Joshua Kurlantzick · The Stand-Off in Bangkok

The situation in Thailand is rapidly deteriorating. This past weekend, fighting between protestors and the security forces killed at least 20 people and wounded hundreds, leaving parts of Bangkok, including a prominent tourist area, strewn with shell casings and blood.

Thailand has witnessed its share of unrest and protest – major demonstrations in 1973, 1976, 1992, 2006 and 2008 – but most Thais have always assumed it could be contained: the country, which had avoided being colonised, destroyed by the Second World War, ravaged by the Indochina wars or wrecked by civil conflict, would always find some last-minute solution to a crisis. ‘That’s the Thai way,’ a friend in Bangkok told me. ‘We’ll always figure something out.’

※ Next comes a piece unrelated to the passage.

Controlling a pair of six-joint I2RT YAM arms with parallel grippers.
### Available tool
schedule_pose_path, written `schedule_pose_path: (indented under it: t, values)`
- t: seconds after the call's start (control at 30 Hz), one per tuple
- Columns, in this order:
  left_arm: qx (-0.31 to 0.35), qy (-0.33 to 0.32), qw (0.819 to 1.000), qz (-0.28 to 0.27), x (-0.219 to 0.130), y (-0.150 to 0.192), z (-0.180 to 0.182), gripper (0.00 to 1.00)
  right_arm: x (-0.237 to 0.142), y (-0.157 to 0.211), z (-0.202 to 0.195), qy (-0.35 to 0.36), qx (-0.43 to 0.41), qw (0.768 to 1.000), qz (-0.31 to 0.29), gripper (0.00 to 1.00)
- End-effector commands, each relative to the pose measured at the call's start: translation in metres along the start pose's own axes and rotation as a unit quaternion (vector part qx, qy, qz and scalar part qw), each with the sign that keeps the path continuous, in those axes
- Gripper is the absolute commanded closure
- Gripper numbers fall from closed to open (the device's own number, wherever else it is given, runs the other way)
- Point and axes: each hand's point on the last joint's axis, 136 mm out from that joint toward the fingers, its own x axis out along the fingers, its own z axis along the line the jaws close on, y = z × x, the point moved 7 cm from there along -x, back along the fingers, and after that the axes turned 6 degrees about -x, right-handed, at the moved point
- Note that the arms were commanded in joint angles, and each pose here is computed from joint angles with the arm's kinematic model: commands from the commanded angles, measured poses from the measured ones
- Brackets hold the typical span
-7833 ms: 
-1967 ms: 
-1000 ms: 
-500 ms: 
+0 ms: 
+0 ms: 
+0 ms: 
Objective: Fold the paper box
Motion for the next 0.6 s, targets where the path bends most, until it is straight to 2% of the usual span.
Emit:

Now, for the first time, with protestors again massing in Bangkok and a state of emergency declared by the government, most Thai intellectuals I spoke with during a recent visit to the country don’t see any ‘Thai way’ out. For one thing, King Bhumibhol Adulyadej, who brokered for example the climbdown from violence in 1992, is now 82 years old and very sick. And because Bhumibhol always played the role of mediator of last resort, Thailand never developed permanent institutions, like an impartial judiciary, which could outlast the revered king and play this role now.

In addition, rising income inequality – worse in Thailand now than in the Philippines – has led to immense anger, and as the poor have grown more desperate, politics has become more aggressive and hard-edged.

Most important, the assumption has collapsed that the Bangkok elites who have run the country, working through the monarchy, army and big business, have kept Thailand on the right path, even if they weren’t exactly sympathetic to real democracy. After all, these ‘good men’ who ran Thailand for years produced, in the 1960s, 1970s, 1980s and early 1990s, one of the hottest economies in the world. If the current prime minister, Abhisit Vejjajiva, who is now censoring the local news media and using an emergency decree to try to stop the protests, was delivering strong and equitable economic growth, he might still have a chance to defuse the demonstrations.

But over the past five years, since the elites grabbed back power from Thaksin Shinawatra, they have overseen a stagnant economy, a deteriorating education system that puts Thailand in poor shape to challenge such regional competitors as Vietnam, and an influx of cheap Chinese goods swamping Thai farmers. The government appears to have no long-term strategy, and has even taken to copying many of Thaksin’s populist policies. A happy resolution to the stand-off in Bangkok seems unlikely.